In this dazzling information-technology age, we are bombarded daily by new sights and sounds, so it should come as no surprise that jazz should reflect this. Art does not evolve in a vacuum, and jazz has always adapted to and been shaped by technological as much as cultural and social forces. So the notion of jazz being influenced by technological advances is hardly new. Billie Holiday’s art, for example, would have been impossible without the electric microphone. When the LP broke through the three-minute barrier of old 78 r.p.m. discs, a new world opened up for the improviser and composer. Meanwhile, advances in the recording studio itself allowed musicians another way to create new music: Sidney Bechet famously recorded clarinet, soprano, tenor sax, piano, bass and drums on his one-man-band recording “The Sheik of Araby” in April 1941, and Bill Evans’ Conversations With Myself and Lennie Tristano’s “Requiem” feature multiple overdubbed pianos. Technology has long been a tool at the service of the improviser.

Mehldau is quick to underline this distinction. “Innovation in jazz is not determined by technological advances; it is a purely musical matter. What I was trying to get to on Largo was not dictated by technology; rather, certain technological devices were used in the service of a musical vision that focused heavily nonetheless on live group improvisation. If there’s something innovative in Largo, it comes first and foremost from the musical decisions that me and the other musicians made, playing together live. Yet I can’t deny that those musical decisions were informed by the technology: recording techniques, treatment of piano, etc. The actual sonic environment influenced how we played.”

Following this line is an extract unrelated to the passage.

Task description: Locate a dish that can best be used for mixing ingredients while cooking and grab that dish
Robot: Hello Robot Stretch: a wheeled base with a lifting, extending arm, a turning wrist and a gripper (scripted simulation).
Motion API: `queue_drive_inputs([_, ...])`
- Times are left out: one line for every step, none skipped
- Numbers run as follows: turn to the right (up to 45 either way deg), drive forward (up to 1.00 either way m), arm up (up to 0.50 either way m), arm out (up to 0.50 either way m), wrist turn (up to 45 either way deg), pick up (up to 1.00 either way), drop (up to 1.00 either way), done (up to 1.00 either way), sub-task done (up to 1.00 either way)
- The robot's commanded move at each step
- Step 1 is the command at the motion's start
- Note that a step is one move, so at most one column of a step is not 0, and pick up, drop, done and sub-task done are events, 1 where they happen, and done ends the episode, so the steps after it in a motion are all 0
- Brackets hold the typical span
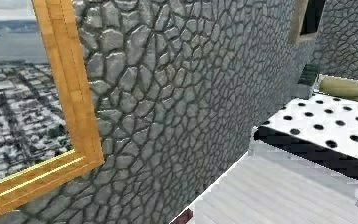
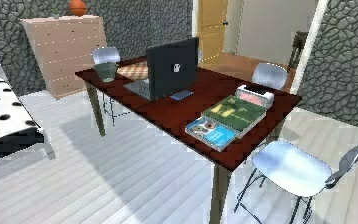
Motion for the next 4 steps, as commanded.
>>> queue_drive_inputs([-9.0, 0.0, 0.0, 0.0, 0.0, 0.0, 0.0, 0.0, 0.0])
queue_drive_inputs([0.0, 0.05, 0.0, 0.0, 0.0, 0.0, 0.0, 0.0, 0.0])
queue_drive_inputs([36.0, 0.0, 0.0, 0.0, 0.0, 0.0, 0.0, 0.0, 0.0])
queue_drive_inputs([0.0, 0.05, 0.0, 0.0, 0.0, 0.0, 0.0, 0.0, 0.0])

Yet jazz is about expressing individuality, which should neither be sacrificed nor submerged in this new electronic world, something Douglas is quick to emphasize. “Many of the musicians I admire are using this sound and technology. The availability of great electronic sounds has been here for a long time-even more importantly, the availability of great electronic players. That’s the key to me-people who can personalize the technology and sonic palette. All around the world the impact is being felt. The present, and thus the future, is in the hands of the musicians, and many of us are taken with the possibilities. What’s most inspiring about it to me is that everyone has their own take on it and their own sound. That proves the flexibility and value of the medium.”

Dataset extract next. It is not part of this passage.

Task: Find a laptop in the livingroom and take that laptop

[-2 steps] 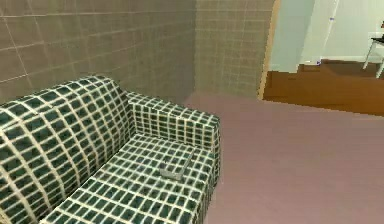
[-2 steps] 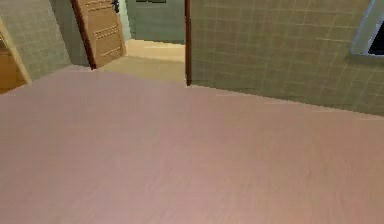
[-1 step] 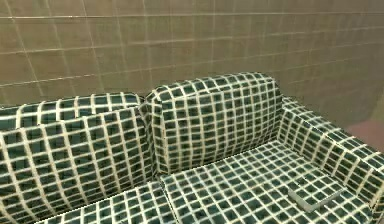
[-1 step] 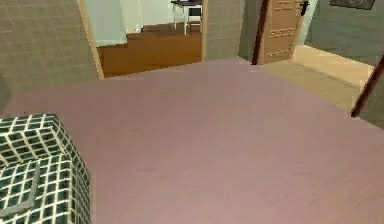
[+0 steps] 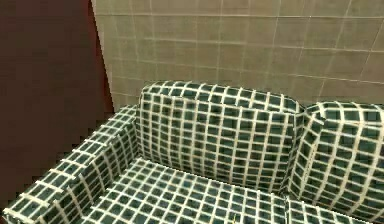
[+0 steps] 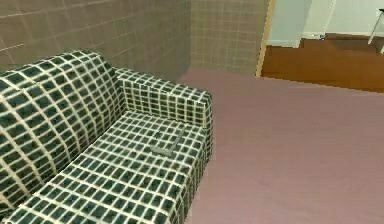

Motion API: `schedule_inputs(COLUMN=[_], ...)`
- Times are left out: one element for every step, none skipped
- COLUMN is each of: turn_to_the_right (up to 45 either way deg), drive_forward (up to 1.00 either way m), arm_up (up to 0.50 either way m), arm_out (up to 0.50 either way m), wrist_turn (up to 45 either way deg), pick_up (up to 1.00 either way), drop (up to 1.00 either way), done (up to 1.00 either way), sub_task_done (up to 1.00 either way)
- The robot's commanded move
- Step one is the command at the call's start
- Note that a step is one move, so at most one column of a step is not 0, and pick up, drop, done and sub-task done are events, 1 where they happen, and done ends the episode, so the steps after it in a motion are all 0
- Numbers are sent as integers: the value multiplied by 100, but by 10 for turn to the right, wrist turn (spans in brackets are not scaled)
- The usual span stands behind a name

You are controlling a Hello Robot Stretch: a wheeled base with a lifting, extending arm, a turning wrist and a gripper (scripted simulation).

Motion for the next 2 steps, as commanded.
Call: schedule_inputs(turn_to_the_right=[-450, -240], drive_forward=[0, 0], arm_up=[0, 0], arm_out=[0, 0], wrist_turn=[0, 0], pick_up=[0, 0], drop=[0, 0], done=[0, 0], sub_task_done=[0, 0])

Helge Sten provides the electronics in the Norwegian improv group Supersilent, whose 1-3 and 4, 5 and 6 CDs are on the increasingly influential Rune Grammofon label, which is distributed by ECM. He believes in human interaction, where electronics are guided by the improviser’s impulse. “Electronics is an extra instrument,” he says. “Today it’s very popular to use-but you have to apply some rules, as always. You really have to integrate it and make it a great musical experience for yourself and the people who listen to it. I think the meeting [between electronics and jazz] has to be the result of a genuine musical expression and has to be a genuine musical adventure. You are at the point where you can use sound like an instrument. When you have sound as a tool, you can use any pitch in any variation; you can use a lot of color-it’s a big, wide spectrum-and it opens up a new universe and it seems very natural to use it inside jazz, because it has been the nature of jazz to experiment and evolve new expressionism. I think jazz really needs to expand anyway, because it’s been standing quite still for a long time.”

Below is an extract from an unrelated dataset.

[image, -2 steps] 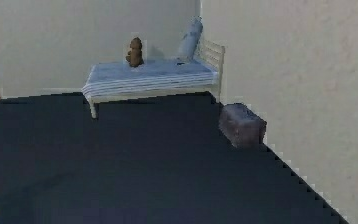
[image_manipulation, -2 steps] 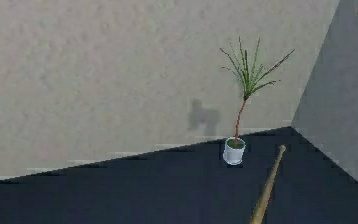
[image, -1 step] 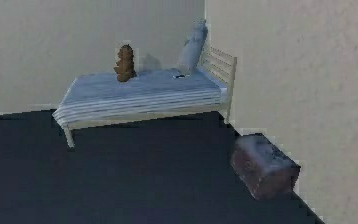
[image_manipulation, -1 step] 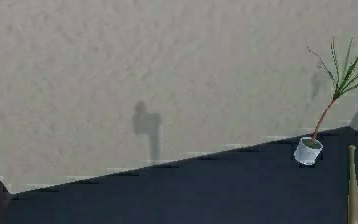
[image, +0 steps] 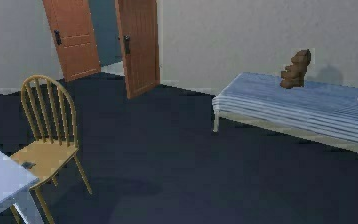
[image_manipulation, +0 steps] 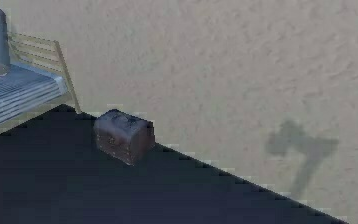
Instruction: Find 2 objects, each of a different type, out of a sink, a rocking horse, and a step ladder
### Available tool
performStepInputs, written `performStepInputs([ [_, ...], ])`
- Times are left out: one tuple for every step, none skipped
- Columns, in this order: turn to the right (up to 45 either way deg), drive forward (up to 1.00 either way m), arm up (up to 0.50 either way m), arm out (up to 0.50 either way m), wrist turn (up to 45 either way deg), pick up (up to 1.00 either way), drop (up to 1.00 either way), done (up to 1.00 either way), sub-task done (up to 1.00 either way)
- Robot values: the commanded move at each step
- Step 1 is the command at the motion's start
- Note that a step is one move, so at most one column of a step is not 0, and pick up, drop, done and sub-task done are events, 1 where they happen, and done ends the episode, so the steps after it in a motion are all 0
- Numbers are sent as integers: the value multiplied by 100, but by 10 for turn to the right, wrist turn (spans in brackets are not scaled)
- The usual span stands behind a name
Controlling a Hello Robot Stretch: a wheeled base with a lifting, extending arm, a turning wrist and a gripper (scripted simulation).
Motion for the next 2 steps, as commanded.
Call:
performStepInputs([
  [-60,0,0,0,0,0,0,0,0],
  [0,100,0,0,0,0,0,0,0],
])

“It’s a new world, and it seems very exciting,” says Shipp, whose albums Nu Bop and Equilibrium for Thirsty Ear’s Blue Series are regarded by many as benchmark albums of the new trend. “This is reflecting thought processes I have been going through for several years. Just recently I’ve had the character and the wherewithal to do it. I think it’s definitely time for a change. I kind of wish the jazz establishment was a little more open-minded and could see it, but maybe that’s why jazz is dying.”


Under Shipp’s shrewd stewardship, the Blue Series has become something of a standard-bearer of this new direction in jazz, beating a pathway to a new jazz frontier through a diversity of approaches. Tim Berne’s The Shell Game, probably his finest album in a decade, features keyboardist Craig Taborn’s well-conceived electronics. DJ Spooky’s Optometry features him playing bass and electronics alongside and reworking tunes played by Shipp, bassist William Parker and others. And drummer Guillermo E. Brown’s aptly titled Soul at the Hands of the Machine pulses with worldy polyrhythms, from Africa to Latin America, and postelectronica production techniques such as computer editing. “I think jazz has always been an abstraction of popular culture,” Brown says. “And with technology, you can squeeze out amazing sounds.”

Popular culture, of course, does not stop at the Billboard charts; it embraces the contemporary environment in which we live. Since jazz has become progressively more fascinated with its past in recent times, it has slowly undone its relationship with the present. For a musician such as Shipp, the preoccupation with older paradigms of jazz, shaped in a different time and a different place, has meant jazz is becoming less and less able to reflect the tensions, emotions and complexity of modern-day living.

“The music has to take into account that people’s psyches are shaped by what is going on around them,” Shipp explains. “I live in a urban setting. There’s lots of things I take in-sounds and the ambience of the street-that I soak into my subconscious just from walking around the city and feeling the rhythm of city and just knowing how our lives are changed now just because of the Internet, how our lives changed because of many machines we have to deal with. There’s things in the environment, things in my consciousness, just living in the world today that I’m trying to connect to, and I’ve been feeling that making jazz albums as we’ve known has not been adequate for me personally to connect to those things.”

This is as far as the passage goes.